Repeat the data verbatim, images excluded.

==== Supplied data ====

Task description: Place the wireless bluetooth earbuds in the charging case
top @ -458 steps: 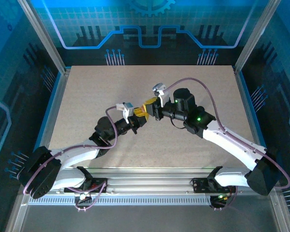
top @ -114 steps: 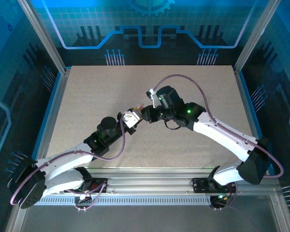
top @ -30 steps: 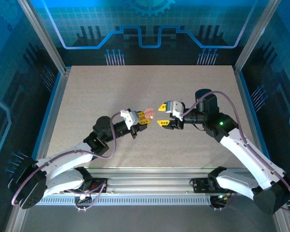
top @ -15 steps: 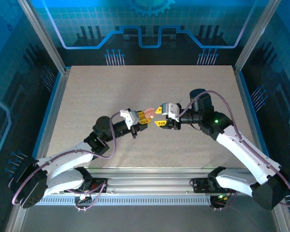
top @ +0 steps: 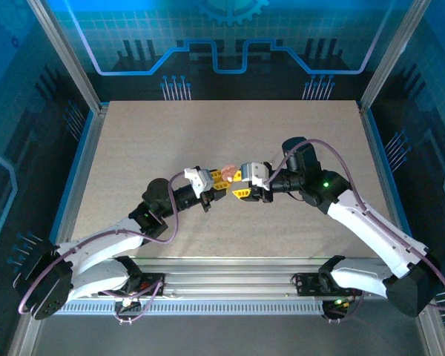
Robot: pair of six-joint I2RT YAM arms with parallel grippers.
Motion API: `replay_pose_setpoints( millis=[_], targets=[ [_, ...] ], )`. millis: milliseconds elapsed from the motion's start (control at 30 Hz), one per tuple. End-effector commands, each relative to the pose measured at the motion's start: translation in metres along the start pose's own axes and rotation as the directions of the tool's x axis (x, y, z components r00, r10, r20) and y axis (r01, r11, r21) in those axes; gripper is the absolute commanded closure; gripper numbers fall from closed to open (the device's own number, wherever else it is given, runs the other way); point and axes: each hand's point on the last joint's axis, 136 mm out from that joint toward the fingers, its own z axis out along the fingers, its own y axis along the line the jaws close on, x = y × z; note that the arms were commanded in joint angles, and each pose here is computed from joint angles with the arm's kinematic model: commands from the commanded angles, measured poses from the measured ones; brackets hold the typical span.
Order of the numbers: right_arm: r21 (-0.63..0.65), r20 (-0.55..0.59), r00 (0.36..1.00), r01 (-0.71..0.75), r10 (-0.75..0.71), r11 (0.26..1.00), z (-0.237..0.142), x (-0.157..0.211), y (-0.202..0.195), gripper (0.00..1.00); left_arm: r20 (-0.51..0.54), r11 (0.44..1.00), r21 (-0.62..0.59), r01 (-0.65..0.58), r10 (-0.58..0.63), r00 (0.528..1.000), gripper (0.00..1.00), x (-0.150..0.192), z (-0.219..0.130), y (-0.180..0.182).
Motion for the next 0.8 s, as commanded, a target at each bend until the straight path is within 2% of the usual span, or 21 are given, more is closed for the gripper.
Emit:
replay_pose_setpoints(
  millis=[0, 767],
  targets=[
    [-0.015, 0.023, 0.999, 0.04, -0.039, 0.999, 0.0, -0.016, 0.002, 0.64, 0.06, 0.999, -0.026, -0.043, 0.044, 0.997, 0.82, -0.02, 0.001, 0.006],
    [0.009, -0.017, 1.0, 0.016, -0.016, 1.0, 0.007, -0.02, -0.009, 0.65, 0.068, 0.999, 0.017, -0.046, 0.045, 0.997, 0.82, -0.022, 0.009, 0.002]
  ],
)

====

#### Exercise result
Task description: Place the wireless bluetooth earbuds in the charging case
top @ -458 steps: 
top @ -114 steps: 
top @ -30 steps: 
top @ -15 steps: 
top @ +0 steps: 
Robot: pair of six-joint I2RT YAM arms with parallel grippers.
Motion API: `replay_pose_setpoints( millis=[_], targets=[ [_, ...] ], )`. millis: milliseconds elapsed from the motion's start (control at 30 Hz), one per tuple. End-effector commands, each relative to the pose measured at the motion's start: translation in metres along the start pose's own axes and rotation as the directions of the tool's x axis (x, y, z components r00, r10, r20) and y axis (r01, r11, r21) in those axes; gripper is the absolute commanded closure; gripper numbers fall from closed to open (the device's own number, wherever else it is given, runs the other way); point and axes: each hand's point on the last joint's axis, 136 mm out from that joint toward the fingers, its own z axis out along the fingers, its own y axis along the line the jaws close on, x = y × z; note that the arms were commanded in joint angles, and each pose here is computed from joint angles with the arm's kinematic model: commands from the commanded angles, measured poses from the measured ones; brackets hold the typical span.
Order of the numbers: right_arm: r21 (-0.63..0.65), r20 (-0.55..0.59), r00 (0.36..1.00), r01 (-0.71..0.75), r10 (-0.75..0.71), r11 (0.26..1.00), z (-0.237..0.142), x (-0.157..0.211), y (-0.202..0.195), gripper (0.00..1.00); left_arm: r20 (-0.51..0.54), r11 (0.44..1.00), r21 (-0.62..0.59), r01 (-0.65..0.58), r10 (-0.58..0.63), r00 (0.528..1.000), gripper (0.00..1.00), x (-0.150..0.192), z (-0.219..0.130), y (-0.180..0.182).
Motion for the next 0.8 s, as commanded, a target at each bend until the straight path is within 2% of the usual span, or 21 are given, more is closed for the gripper.
Emit:
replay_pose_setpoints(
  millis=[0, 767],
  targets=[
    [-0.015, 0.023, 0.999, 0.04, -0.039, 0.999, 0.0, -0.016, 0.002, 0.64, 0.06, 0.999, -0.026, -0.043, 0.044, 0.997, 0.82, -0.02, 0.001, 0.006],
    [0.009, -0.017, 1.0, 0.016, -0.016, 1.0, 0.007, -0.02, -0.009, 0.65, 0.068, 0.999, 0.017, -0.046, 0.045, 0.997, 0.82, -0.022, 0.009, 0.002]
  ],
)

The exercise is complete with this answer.